He rolled her face down on his palm and began to apply a back rub, gently pulling her shorts down and her shirt up. "Philosophy or attention?" he asked.

"You missed a spot," she sighed.

He took that as both an answer and a challenge and applied himself to both.

-------

"Ray? Is there another word for 'synonym?' Do you know?"

"You could write 'antonym' and indicate a NOT function, I suppose."

"Oh, why do I even talk to you?" she snorted.

He placed her down on the soap tray and made a big deal about searching. "Because there's no one else in the shower?"

"You just have all the answers, don't you?"

"Jealousy ill becomes you, Annie."

"Oh, bite me," she said. He opened his mouth and reached for her. She screamed.

---------

Ray's coworker, Nancy, refused to date anyone at the company because it could lead to emotional tangles.

He considered that fact as he sat across the table from Suzanne, the sixth woman Nancy had set him up with, her third relative.

He started to wonder if the no-dating policy was to protect Nancy's heart, or to not interfere with her matchmaking.

Suzanne was fun, if a little intense. She spent a lot of time talking about her cat, showing wallet photos to Ray and Annie.

Annie had looked up at him, stricken, but he'd silently assured her they'd avoid taking the sylph to a kitty-cat's lair. No matter how well the date went...

The dinner at the Italian restaurant was winding to a close and they discussed getting a dessert.

"Oh, no," Suzanne said. "I'm all full up in my little tummy."

"Me, too," Annie agreed. "And isn't that odd?"

"Why?"

"We both had pasta." Annie had wrestled noodles off of Ray's plate and snagged one of his shrimp. It was a sign of his love for his sylph that he let her have it.

"Yeah....?" Suzanne agreed.

"And we both had antipasta," Annie explained. Ray groaned. "You'd think the pasta and the antipasta would annihilate each other in the stomach!"

"Check!" Ray called to their waiter.

"That's right...." Suzanne said slowly. "Ray, why doesn't pasta and antipasta cancel each other out?"

"Because they're two separate dishes," Ray said. They have to be. If they were served on the same dish, then the table would melt."

She nodded, apparently satisfied with his answer. He wondered if she was playing along with him and his sylph... Or if she was naturally blonde.

------

Ray didn’t know what he was keying off of. But right after they got home he poured each of them a glass of Coke and carried Annie to the table. There he sat back and asked, "What?"
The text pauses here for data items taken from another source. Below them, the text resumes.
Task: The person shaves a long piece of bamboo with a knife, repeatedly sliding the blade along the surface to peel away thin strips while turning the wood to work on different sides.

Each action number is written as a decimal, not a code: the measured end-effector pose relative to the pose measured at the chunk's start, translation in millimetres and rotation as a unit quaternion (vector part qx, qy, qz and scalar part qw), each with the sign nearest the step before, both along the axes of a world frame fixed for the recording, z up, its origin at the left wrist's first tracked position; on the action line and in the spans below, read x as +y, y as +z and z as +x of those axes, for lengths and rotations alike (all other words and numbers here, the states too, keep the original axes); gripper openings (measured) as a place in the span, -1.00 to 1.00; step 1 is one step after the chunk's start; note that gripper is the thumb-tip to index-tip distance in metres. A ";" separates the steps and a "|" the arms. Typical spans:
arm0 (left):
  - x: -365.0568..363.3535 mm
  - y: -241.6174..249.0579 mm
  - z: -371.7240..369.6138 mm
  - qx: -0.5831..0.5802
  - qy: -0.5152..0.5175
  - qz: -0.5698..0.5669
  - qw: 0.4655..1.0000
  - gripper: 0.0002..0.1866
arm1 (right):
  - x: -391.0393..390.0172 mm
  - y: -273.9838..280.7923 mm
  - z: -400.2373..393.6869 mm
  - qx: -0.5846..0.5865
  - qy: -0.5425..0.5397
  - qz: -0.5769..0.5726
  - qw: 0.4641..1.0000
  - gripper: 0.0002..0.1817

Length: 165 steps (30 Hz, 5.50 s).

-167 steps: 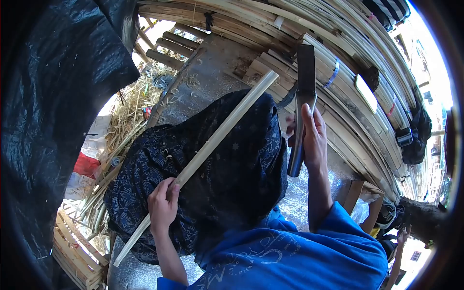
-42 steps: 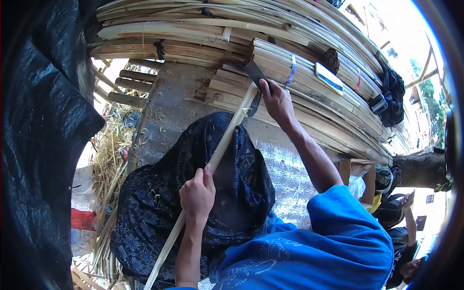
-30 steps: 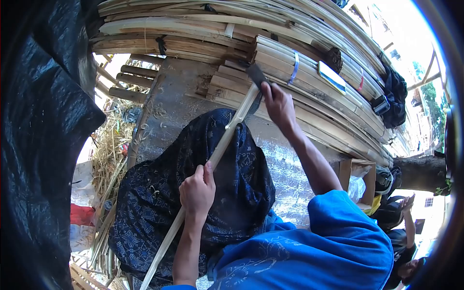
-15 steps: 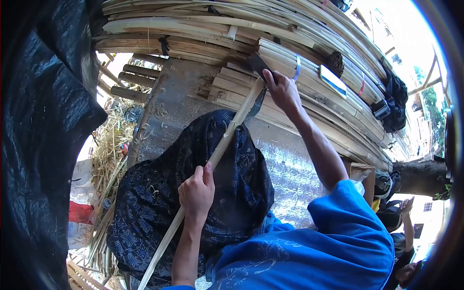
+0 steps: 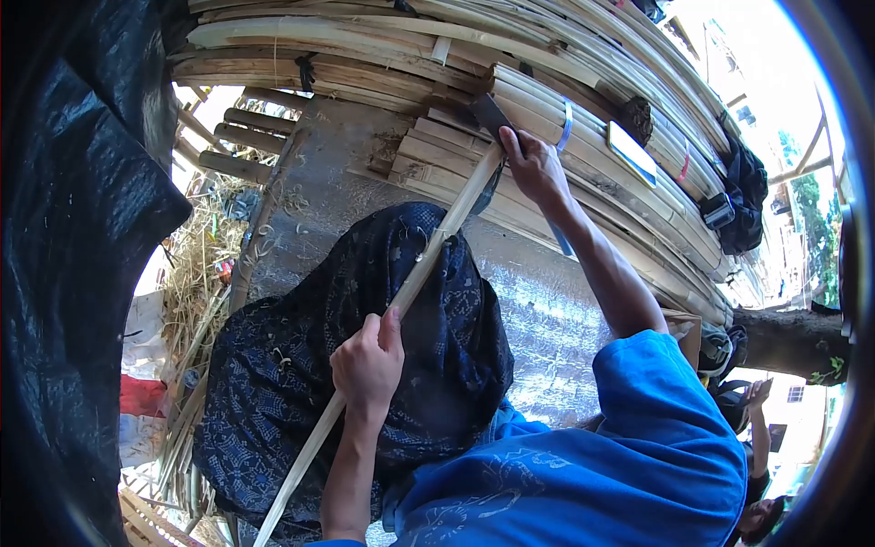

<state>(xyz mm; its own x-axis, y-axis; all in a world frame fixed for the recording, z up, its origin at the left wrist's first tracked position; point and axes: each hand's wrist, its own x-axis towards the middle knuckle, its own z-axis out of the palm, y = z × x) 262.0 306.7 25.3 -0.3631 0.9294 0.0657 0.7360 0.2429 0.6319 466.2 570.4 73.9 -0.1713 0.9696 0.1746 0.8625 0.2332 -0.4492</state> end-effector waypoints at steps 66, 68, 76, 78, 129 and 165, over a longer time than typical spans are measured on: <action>0.1 6.8 -0.9 -0.020 -0.011 -0.039 0.999 -0.47 | -28.0 27.6 12.5 0.002 -0.047 -0.007 0.999 -0.36; 1.1 8.5 -0.4 -0.016 -0.009 -0.036 0.999 -0.47 | -14.7 28.8 16.0 -0.020 -0.047 0.010 0.999 -0.36; 1.4 6.5 0.0 -0.011 -0.012 -0.037 0.999 -0.48 | -13.6 29.4 10.7 -0.042 0.006 -0.035 0.999 -0.37; 1.0 6.1 -0.2 -0.011 -0.012 -0.042 0.999 -0.48 | -14.1 31.9 9.5 -0.051 0.010 -0.039 0.998 -0.37; 29.0 32.5 -10.2 -0.139 -0.008 -0.067 0.988 -0.44 | 12.0 17.8 -7.0 0.047 -0.038 -0.096 0.994 -0.32; -25.0 3.8 -18.9 -0.069 0.043 -0.125 0.989 -0.42 | 24.7 17.2 -47.7 -0.162 0.031 0.019 0.986 -0.24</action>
<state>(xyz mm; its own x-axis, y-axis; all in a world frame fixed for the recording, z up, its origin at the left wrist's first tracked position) 243.1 281.7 29.0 -0.4310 0.8755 -0.2185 0.6166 0.4626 0.6370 418.6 595.1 91.1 -0.2820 0.9494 0.1381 0.9429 0.3009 -0.1427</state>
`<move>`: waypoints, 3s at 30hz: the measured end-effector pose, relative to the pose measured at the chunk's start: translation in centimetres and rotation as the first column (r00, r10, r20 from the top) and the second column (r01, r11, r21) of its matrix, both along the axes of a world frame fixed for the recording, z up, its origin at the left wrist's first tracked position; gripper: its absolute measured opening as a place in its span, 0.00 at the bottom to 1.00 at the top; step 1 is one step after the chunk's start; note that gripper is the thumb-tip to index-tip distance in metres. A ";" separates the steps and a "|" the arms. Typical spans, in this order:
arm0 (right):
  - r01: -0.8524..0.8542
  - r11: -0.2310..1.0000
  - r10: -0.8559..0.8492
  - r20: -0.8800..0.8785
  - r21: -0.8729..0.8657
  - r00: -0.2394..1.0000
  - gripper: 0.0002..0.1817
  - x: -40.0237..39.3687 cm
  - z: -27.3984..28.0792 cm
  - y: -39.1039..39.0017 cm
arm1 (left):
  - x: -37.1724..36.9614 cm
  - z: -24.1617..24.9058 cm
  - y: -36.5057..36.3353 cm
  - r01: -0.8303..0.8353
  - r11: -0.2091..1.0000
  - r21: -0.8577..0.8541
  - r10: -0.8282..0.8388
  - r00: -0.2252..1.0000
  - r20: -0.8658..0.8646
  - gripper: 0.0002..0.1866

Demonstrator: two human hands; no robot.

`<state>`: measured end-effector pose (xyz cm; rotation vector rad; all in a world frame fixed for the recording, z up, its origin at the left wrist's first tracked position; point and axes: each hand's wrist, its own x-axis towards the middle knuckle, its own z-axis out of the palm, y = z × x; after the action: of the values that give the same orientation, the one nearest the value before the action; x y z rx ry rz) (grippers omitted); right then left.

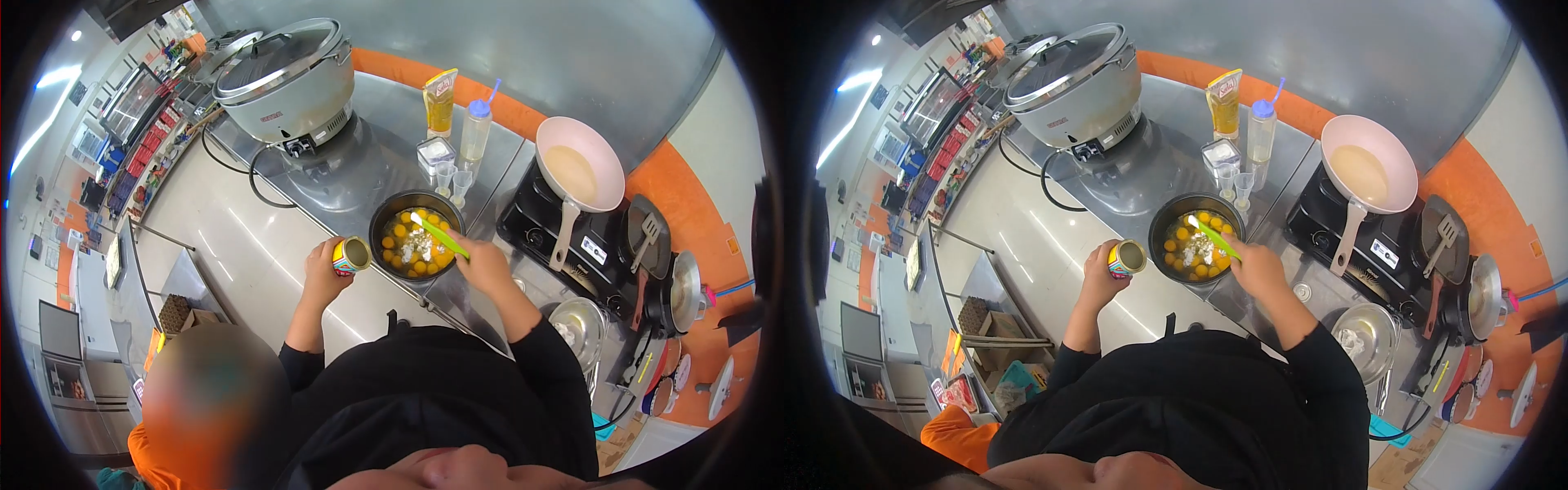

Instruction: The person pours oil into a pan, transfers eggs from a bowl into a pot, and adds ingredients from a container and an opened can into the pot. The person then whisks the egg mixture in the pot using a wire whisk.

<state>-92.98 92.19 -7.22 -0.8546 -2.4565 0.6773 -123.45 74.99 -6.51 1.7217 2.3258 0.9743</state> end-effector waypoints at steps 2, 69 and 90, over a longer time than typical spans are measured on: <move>0.068 0.979 -0.111 0.221 0.194 0.969 0.29 -1.1 -0.4 -0.8 | -0.3 0.1 -0.5 -0.024 1.000 0.014 0.025 1.000 -0.010 0.36; 0.019 0.906 -0.079 -0.125 -0.422 0.989 0.28 1.4 1.9 1.0 | 0.1 0.9 1.2 0.041 0.999 0.016 -0.040 0.998 -0.049 0.36; 0.102 0.970 -0.132 -0.124 -0.219 0.984 0.27 -1.8 5.7 -5.2 | -4.6 0.9 2.4 0.207 0.978 -0.014 -0.207 0.978 -0.002 0.35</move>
<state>-94.74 86.95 -1.54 -0.9899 -2.2199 0.9348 -128.05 77.40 -5.65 1.9138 2.0963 0.9160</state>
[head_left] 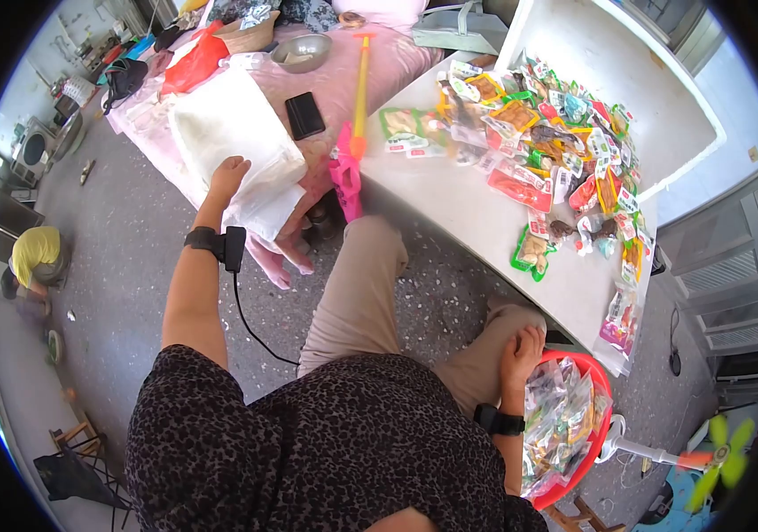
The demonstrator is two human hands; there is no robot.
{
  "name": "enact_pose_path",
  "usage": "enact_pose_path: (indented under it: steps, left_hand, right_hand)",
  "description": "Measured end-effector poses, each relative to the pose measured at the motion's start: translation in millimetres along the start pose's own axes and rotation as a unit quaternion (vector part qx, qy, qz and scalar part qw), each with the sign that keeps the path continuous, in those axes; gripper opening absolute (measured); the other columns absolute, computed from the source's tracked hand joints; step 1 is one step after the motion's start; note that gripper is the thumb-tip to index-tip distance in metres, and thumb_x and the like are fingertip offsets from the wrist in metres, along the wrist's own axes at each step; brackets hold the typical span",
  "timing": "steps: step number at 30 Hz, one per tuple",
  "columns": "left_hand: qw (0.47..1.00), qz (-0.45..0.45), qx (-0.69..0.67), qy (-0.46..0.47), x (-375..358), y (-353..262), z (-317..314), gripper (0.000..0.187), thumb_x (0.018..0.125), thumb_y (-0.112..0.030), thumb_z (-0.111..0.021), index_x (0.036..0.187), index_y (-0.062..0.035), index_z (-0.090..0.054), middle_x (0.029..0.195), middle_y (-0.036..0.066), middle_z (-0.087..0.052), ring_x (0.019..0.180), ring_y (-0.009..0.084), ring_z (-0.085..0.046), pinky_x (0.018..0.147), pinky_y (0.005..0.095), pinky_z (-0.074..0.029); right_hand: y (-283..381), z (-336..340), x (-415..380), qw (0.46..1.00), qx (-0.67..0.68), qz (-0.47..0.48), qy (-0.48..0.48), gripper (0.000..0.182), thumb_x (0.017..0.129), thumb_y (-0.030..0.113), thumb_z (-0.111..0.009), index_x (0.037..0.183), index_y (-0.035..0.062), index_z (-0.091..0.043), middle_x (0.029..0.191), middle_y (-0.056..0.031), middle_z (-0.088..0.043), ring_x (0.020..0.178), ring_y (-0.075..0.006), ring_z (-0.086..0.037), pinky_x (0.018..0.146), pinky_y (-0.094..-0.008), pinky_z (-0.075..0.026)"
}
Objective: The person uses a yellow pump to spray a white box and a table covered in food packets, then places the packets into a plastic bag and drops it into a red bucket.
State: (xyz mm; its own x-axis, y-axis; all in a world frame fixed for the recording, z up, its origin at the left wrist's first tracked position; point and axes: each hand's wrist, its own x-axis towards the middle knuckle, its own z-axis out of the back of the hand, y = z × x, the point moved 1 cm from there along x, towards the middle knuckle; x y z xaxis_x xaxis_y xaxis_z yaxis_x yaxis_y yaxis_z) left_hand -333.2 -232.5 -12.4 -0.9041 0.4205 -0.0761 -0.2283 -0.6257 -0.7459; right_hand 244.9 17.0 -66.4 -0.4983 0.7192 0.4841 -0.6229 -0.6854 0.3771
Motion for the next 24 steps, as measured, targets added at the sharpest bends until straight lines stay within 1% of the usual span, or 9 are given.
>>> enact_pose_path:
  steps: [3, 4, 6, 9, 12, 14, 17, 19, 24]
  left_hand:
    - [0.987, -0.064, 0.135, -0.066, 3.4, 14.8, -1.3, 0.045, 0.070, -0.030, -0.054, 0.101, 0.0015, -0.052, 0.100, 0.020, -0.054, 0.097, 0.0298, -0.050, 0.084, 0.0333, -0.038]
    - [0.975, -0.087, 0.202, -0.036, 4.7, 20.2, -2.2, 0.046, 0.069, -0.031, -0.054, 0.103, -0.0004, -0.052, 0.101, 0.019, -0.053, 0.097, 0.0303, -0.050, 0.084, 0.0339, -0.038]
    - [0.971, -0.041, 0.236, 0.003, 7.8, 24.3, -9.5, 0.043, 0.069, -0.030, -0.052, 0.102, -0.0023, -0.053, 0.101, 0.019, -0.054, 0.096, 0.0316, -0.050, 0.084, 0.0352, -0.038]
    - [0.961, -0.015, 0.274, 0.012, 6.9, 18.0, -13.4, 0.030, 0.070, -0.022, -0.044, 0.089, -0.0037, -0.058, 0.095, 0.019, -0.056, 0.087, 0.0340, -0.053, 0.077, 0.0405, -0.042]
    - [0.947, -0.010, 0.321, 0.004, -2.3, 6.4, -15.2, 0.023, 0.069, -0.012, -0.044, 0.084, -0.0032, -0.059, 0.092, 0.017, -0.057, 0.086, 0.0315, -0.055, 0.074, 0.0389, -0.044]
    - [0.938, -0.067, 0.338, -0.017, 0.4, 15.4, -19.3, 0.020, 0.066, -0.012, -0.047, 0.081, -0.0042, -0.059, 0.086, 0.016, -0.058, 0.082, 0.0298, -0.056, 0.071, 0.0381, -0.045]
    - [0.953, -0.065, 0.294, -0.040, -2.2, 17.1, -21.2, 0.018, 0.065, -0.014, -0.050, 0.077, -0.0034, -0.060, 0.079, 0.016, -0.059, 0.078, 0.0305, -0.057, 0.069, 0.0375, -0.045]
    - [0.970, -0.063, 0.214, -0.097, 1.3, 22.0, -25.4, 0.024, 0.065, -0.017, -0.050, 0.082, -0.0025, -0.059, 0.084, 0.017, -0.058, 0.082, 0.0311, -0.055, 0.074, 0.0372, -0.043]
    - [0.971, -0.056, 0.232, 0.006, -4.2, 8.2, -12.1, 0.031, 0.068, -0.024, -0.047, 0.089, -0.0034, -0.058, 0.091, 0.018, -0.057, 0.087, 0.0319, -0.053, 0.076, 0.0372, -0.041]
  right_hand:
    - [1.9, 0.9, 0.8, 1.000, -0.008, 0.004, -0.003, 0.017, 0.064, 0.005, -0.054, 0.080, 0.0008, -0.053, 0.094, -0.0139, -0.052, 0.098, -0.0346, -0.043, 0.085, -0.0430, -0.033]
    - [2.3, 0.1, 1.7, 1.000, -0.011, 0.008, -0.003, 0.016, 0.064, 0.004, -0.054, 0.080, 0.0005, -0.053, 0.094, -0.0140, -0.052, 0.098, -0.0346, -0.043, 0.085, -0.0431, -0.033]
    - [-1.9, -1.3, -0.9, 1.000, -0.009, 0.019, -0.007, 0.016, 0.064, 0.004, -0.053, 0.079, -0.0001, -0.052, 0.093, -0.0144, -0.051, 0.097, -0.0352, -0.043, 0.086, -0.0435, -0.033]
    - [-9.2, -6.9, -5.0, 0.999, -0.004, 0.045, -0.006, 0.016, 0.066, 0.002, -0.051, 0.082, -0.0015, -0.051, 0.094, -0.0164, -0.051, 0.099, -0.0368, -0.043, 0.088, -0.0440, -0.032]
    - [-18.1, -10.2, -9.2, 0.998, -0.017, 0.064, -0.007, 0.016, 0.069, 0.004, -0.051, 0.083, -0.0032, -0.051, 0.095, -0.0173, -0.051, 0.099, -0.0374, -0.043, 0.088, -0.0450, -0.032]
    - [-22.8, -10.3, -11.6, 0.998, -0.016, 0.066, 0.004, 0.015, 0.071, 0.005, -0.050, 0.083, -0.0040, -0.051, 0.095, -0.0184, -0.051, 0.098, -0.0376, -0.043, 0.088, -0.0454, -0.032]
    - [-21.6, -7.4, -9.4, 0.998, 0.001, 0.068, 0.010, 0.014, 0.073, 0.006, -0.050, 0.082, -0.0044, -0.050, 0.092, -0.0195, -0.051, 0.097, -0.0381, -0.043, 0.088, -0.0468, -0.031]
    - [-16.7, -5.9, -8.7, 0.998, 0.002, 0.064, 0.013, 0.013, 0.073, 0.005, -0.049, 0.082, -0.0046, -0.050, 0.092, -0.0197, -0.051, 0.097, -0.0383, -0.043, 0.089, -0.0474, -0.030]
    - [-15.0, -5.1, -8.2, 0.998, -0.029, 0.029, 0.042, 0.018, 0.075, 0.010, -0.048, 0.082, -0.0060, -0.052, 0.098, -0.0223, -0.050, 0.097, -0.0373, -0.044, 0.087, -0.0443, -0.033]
"How do they make something idiot-proof?" she asked. "Is there testing?" She started pacing along the placemat. "They'd need a lot of idiots. Outwitting one or two idiots wouldn't be enough, would it? You'd need to establish some level of idiocy that has to be defeated before we can say, yes. Yes, this is idiot-proof."

"Would you," he asked, "measure that in units of Schlaflies?"

"Falwells," she said with a hand wave, still pacing. "Although," she said, pausing, "it might be better to have male and female idiocy ratings. For the differences?"

"Not blondes and brunettes?"

She paused to glare at him, then went on walking. "Men are idiots in different ways from women. Blondes idiots are idiots in the same way, but to different degrees."

"Anyway, idiot-proofing?" he asked.

"Well, there's just so many different ways to idiot."

"It's not a verb."

"Everything's a verb," she said. "You stomach problems, like being elbowed in the gut. Foot the bill for the podiatrist. You eye the pretty optometrist."

"Hey, SHE flirted with me first!"

"Please, she complimented your eyes because they're free of astigmatism, not because she wanted to gaze into them over a bottle of wine."

"You... don't know that," he said. Then smiled and finished, "He said weakly."

"Anyway," she said. "I thought we could look into the idiot-proofing testing. You could get work."

"I believe," he said slowly, "that questioning my intellectual prowess is against the Agreement." He reached for her.

"I meant as a control!" she said quickly. "For the control group! Double blind studies! You'd be the not idiot! PLEASE DON'T DROP ME IN THE COKE!"

----------

And then, suddenly, after weeks of philosophical questions based largely on misconstruing words and phrases, she stopped asking.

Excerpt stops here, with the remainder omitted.